Testing, Therapy, and Paperwork

I just came from a meeting at Ian's school. He attends a great little program in a public school, which is uniquely catered to kids like Ian. He's in a transition classroom, which helps kids with neurological differences make the move to a mainstream classroom. He and his aide walk down the hallway for art classes and library with the regular kids, then he goes back to his safe little classroom for the rest of the time. I have to thank the gods that he's in such a perfect place. 

He's moving on to the third grade, which is great. He's on grade level for everything. Two of his classmates are moving to the non-transitional classroom, and their moms still have that haunted look in their eyes.

His teachers want to bombard Ian with speech therapy this year. I have to get him tested by audiology department at the university hospital. Then he's due for his four year reevaluation by the school district — a trip to the neurologist, speech pathologist, IQ tester, occupational therapist, and educational assessor. The school district has been dragging their feet in setting up the meetings, so I went down to their offices this morning. I made some chitchat with the secretaries about the rain and watched them put his six-inch folder to the top of the pile. That always helps.

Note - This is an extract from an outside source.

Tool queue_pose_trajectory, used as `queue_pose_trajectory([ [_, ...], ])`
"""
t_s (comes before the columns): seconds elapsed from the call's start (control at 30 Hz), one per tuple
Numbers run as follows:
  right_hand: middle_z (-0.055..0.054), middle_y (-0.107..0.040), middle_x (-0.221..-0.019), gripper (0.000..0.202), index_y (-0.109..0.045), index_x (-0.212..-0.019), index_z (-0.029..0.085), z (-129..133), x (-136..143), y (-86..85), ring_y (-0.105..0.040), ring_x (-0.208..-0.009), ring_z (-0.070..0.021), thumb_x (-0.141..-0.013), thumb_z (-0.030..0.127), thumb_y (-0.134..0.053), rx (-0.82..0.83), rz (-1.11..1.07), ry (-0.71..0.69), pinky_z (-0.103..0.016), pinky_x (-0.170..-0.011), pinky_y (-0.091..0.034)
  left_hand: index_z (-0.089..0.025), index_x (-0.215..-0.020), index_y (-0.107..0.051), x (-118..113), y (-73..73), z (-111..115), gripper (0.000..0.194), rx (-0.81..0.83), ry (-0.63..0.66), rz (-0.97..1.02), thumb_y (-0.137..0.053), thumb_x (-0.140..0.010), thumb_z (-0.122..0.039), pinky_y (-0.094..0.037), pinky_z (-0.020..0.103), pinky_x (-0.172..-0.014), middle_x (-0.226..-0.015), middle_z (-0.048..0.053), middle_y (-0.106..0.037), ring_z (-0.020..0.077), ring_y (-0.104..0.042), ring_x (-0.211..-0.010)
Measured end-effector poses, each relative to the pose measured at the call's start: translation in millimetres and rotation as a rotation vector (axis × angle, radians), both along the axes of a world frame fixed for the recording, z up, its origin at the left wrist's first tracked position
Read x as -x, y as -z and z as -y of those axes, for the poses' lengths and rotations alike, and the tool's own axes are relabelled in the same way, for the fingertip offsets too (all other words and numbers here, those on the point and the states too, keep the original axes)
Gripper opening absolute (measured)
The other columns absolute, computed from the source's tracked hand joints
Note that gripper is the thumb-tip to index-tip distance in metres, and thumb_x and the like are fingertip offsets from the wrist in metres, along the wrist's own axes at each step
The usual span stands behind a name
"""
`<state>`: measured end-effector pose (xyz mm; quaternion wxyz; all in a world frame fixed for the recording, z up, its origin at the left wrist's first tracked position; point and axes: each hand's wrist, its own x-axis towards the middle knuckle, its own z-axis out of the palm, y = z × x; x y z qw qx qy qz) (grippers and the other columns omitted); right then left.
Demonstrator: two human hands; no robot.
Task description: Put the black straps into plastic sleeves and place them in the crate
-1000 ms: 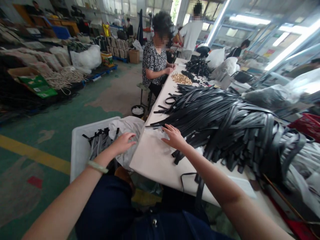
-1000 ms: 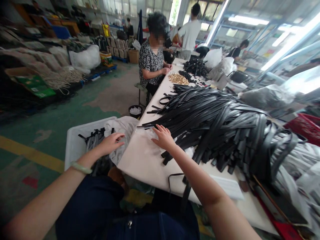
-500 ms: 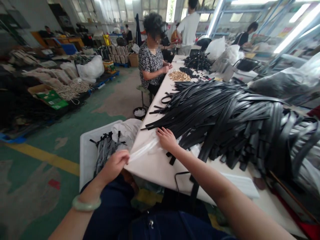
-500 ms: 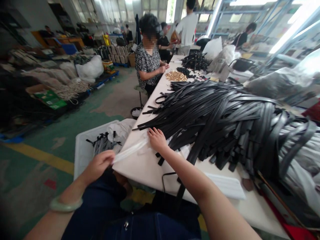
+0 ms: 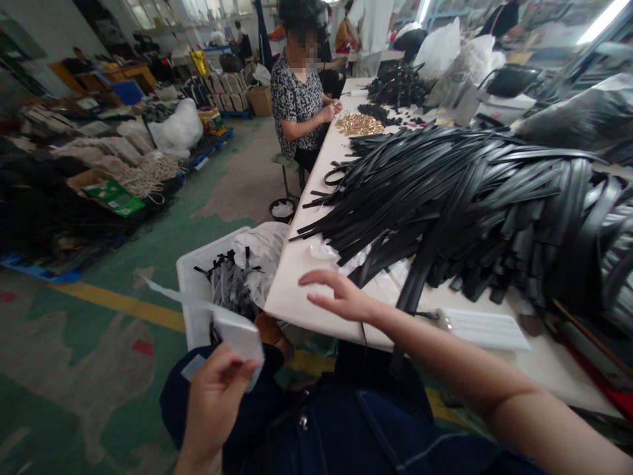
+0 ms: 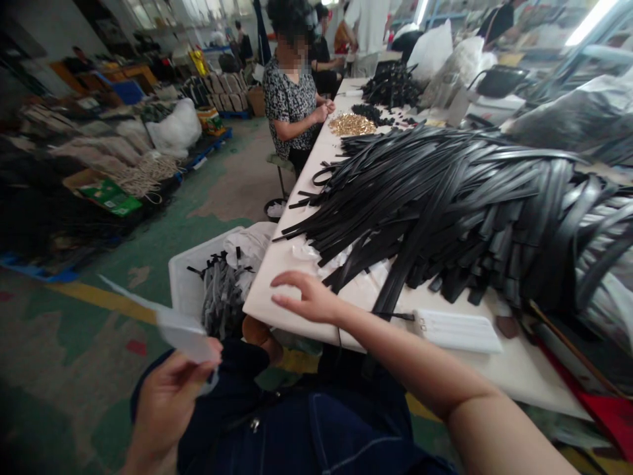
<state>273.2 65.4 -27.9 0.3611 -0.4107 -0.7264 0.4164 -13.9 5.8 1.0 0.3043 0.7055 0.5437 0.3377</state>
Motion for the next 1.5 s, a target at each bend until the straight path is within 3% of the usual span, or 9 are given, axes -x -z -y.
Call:
queue_pose_trajectory([
  [0.07, -0.009, -0.068, -0.107, 0.054, -0.062, -0.118, 0.015, 33.0, 25.0, -5.6, -0.063, -0.097, -0.0213, -0.086, 0.057, -0.051, 0.300, -0.272, -0.176, -0.033, -0.084, -0.048, -0.018, -0.069, -0.065, -32.8, 7.3, -8.6, 0.024, 0.055, 0.186, -0.060, -0.059, -0.084, -0.037, -0.052, 0.028, -0.073, -0.082, 0.004, -0.069, 0.0189, -0.065, -0.079],
  [0.23, -0.005, -0.071, -0.085, 0.041, -0.070, -0.091, 0.014, 56.7, 46.9, 2.3, -0.064, -0.076, -0.0149, -0.073, 0.051, -0.071, 0.559, -0.672, 0.274, -0.027, -0.075, -0.049, -0.018, -0.072, -0.064, -61.6, 18.7, -18.7, 0.016, 0.099, 0.488, -0.209, -0.056, -0.085, -0.024, -0.047, 0.030, -0.079, -0.082, 0.004, -0.068, 0.0194, -0.062, -0.084],
  [0.37, -0.008, -0.071, -0.097, 0.043, -0.066, -0.100, 0.016, 51.1, 35.5, 10.0, -0.066, -0.076, -0.0146, -0.071, 0.047, -0.074, 0.684, -0.749, 0.266, -0.030, -0.074, -0.051, -0.018, -0.069, -0.062, -55.5, 30.1, -14.4, 0.021, 0.174, 0.566, -0.284, -0.052, -0.087, -0.023, -0.046, 0.029, -0.076, -0.080, 0.005, -0.065, 0.0195, -0.061, -0.082],
  [0.57, -0.008, -0.069, -0.104, 0.053, -0.061, -0.116, 0.016, 57.6, 44.0, 29.4, -0.064, -0.089, -0.0176, -0.073, 0.044, -0.072, 0.616, -0.300, -0.043, -0.027, -0.075, -0.048, -0.017, -0.084, -0.067, -54.7, 38.9, -5.0, 0.019, 0.138, 0.467, -0.337, -0.049, -0.088, -0.020, -0.045, 0.039, -0.091, -0.091, 0.010, -0.068, 0.0255, -0.061, -0.100],
  [0.73, -0.002, -0.062, -0.061, 0.026, -0.067, -0.067, 0.014, 59.4, 53.1, 28.3, -0.051, -0.058, -0.0108, -0.086, 0.028, -0.057, 0.161, 0.209, 0.272, -0.023, -0.058, -0.034, -0.018, -0.091, -0.070, -53.9, 36.4, -7.2, 0.019, 0.157, 0.365, -0.149, -0.068, -0.077, -0.030, -0.047, 0.040, -0.091, -0.103, 0.012, -0.067, 0.0273, -0.060, -0.099],
  [0.97, 0.000, -0.060, -0.056, 0.029, -0.069, -0.069, 0.012, 67.3, 47.4, 20.4, -0.047, -0.049, -0.0083, -0.086, 0.032, -0.057, 0.307, -0.002, 0.075, -0.019, -0.048, -0.031, -0.016, -0.083, -0.072, -61.6, 33.8, -27.0, 0.031, 0.401, -0.239, 0.876, -0.078, -0.066, -0.040, -0.051, 0.023, -0.066, -0.081, 0.004, -0.070, 0.0131, -0.061, -0.071],
  [1.17, 0.000, -0.060, -0.055, 0.038, -0.073, -0.072, 0.009, 77.3, 45.6, 32.8, -0.044, -0.046, -0.0075, -0.082, 0.044, -0.062, 0.454, -0.148, 0.021, -0.018, -0.044, -0.030, -0.013, -0.064, -0.068, -77.5, 27.4, -43.0, 0.039, 0.521, -0.477, 1.170, -0.092, -0.039, -0.028, -0.048, 0.013, -0.054, -0.067, -0.001, -0.065, 0.0062, -0.056, -0.059],
  [1.4, -0.003, -0.072, -0.082, 0.042, -0.072, -0.106, 0.016, 61.4, 16.3, 29.8, -0.061, -0.066, -0.0128, -0.081, 0.049, -0.064, 0.214, 0.081, -0.102, -0.019, -0.058, -0.042, -0.015, -0.056, -0.061, -75.5, 26.8, -50.4, 0.038, 0.679, -0.240, 1.163, -0.091, -0.043, -0.034, -0.042, 0.013, -0.045, -0.057, -0.005, -0.054, 0.0047, -0.046, -0.052],
  [1.5, -0.006, -0.072, -0.094, 0.037, -0.068, -0.112, 0.017, 15.9, -35.9, 12.5, -0.065, -0.080, -0.0161, -0.087, 0.043, -0.058, 0.042, 0.377, 0.128, -0.022, -0.071, -0.046, -0.018, -0.068, -0.068, -64.5, 25.6, -50.5, 0.029, 0.494, -0.148, 0.883, -0.087, -0.054, -0.035, -0.047, 0.017, -0.053, -0.068, -0.002, -0.063, 0.0088, -0.053, -0.061],
])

The prediction is that Ian will score in the top percentile for his non-verbal IQ, but he won't be able to complete the verbal section of the test. His teachers think that his receptive language skills are fine, but he continues to struggle with his expressive language. They think that with a truck load of therapy this year, we can move him to more a more functional level of dysfunction. We'll see. 

After the meeting, I stalled at Starbucks before coming home. I lingered over the bagel. I read all the tweets about Steinbrenner's demise. Anything to push back the two hours of insurance paperwork, phone calls to doctor's offices, and speech therapy websites. Some days, being a special ed mom is a full time job.